The natural gardener

Posted on: 5th October, 2017

Category: Home, Garden & Environment

Contributor: West Cork People

Noah Chase studied horticulture at the Eden Project in Cornwall, England. He now co-manages a family run nursery, Deelish Garden Centre in Skibbereen, specialising in rare, unusual and edible plants. His passion is sustainable gardening, useful plants and care of the environment. With plenty of free organic material in the garden at this time of year, this month Noah looks at composting and worms.

Composting has the greatest impact of any sustainable gardening practice. Composting recycles and enriches. It benefits the health of your soil and benefits your family at the same time. Composting kitchen and garden waste means less material going into the landfill and more organic material for your soil.

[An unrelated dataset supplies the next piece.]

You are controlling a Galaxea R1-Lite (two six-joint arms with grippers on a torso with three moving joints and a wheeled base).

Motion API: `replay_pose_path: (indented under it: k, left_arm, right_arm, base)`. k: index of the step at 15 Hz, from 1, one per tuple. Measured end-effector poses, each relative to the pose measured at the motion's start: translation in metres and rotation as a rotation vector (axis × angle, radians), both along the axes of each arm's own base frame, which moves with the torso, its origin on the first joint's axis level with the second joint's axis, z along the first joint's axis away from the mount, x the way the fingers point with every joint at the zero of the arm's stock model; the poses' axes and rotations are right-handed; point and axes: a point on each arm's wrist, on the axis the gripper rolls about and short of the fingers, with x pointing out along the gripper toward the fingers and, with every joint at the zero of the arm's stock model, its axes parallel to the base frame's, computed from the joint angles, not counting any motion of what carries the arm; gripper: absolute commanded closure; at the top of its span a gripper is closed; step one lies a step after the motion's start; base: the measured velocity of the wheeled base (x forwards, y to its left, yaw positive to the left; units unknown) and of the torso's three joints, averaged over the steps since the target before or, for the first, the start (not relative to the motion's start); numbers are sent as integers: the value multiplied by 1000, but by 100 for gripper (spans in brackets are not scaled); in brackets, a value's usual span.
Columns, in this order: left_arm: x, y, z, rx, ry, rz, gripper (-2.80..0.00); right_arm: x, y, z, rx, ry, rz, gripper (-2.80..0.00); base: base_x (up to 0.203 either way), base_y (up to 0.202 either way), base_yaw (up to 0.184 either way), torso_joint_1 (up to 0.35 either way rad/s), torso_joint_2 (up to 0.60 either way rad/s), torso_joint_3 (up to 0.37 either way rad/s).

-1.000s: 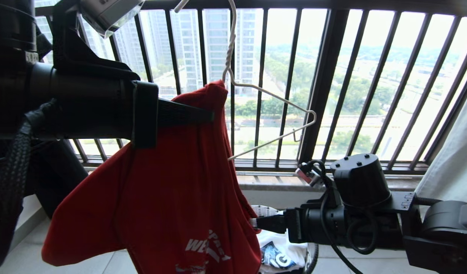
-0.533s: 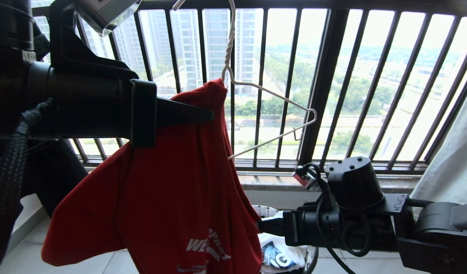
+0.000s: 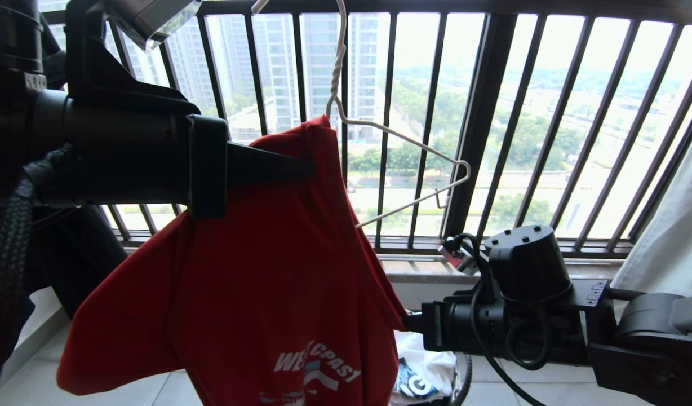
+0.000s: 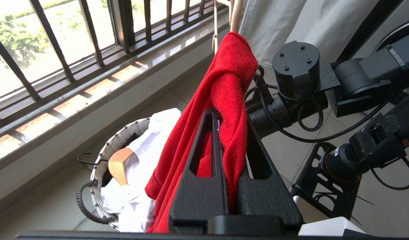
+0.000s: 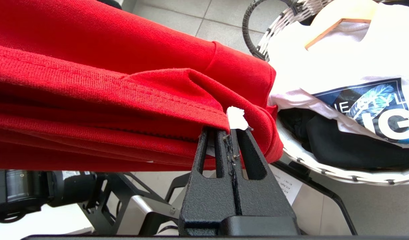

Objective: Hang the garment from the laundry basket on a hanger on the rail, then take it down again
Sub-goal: Hang the clothes on the clothes rack

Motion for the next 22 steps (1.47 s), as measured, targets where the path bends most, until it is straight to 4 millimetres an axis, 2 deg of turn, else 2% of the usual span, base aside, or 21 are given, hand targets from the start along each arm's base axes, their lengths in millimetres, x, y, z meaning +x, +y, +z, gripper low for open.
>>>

Composting can be as simple as raking leaves over your garden. Whether you’re growing vegetables, lawns, flowers and shrubs or fruit trees, composting will bring a positive change to your garden while reducing waste. Composting practices which improve soil quality also help to conserve water. There are many different ways to compost.

Composting bins:

Enclosed bins

Advantages: Low maintenance; you don’t have to turn the bin. The lid keeps rain off the contents and helps to deter animals;  a good idea if you plan to add kitchen waste. The black colour of the bin absorbs heat, enhancing the decomposition process.

Downsides: Low maintenance means the process can take longer. Composting can take from six months to one year using this kind of container. Decomposition will occur more quickly if aerated; however this is cumbersome with an enclosed bin.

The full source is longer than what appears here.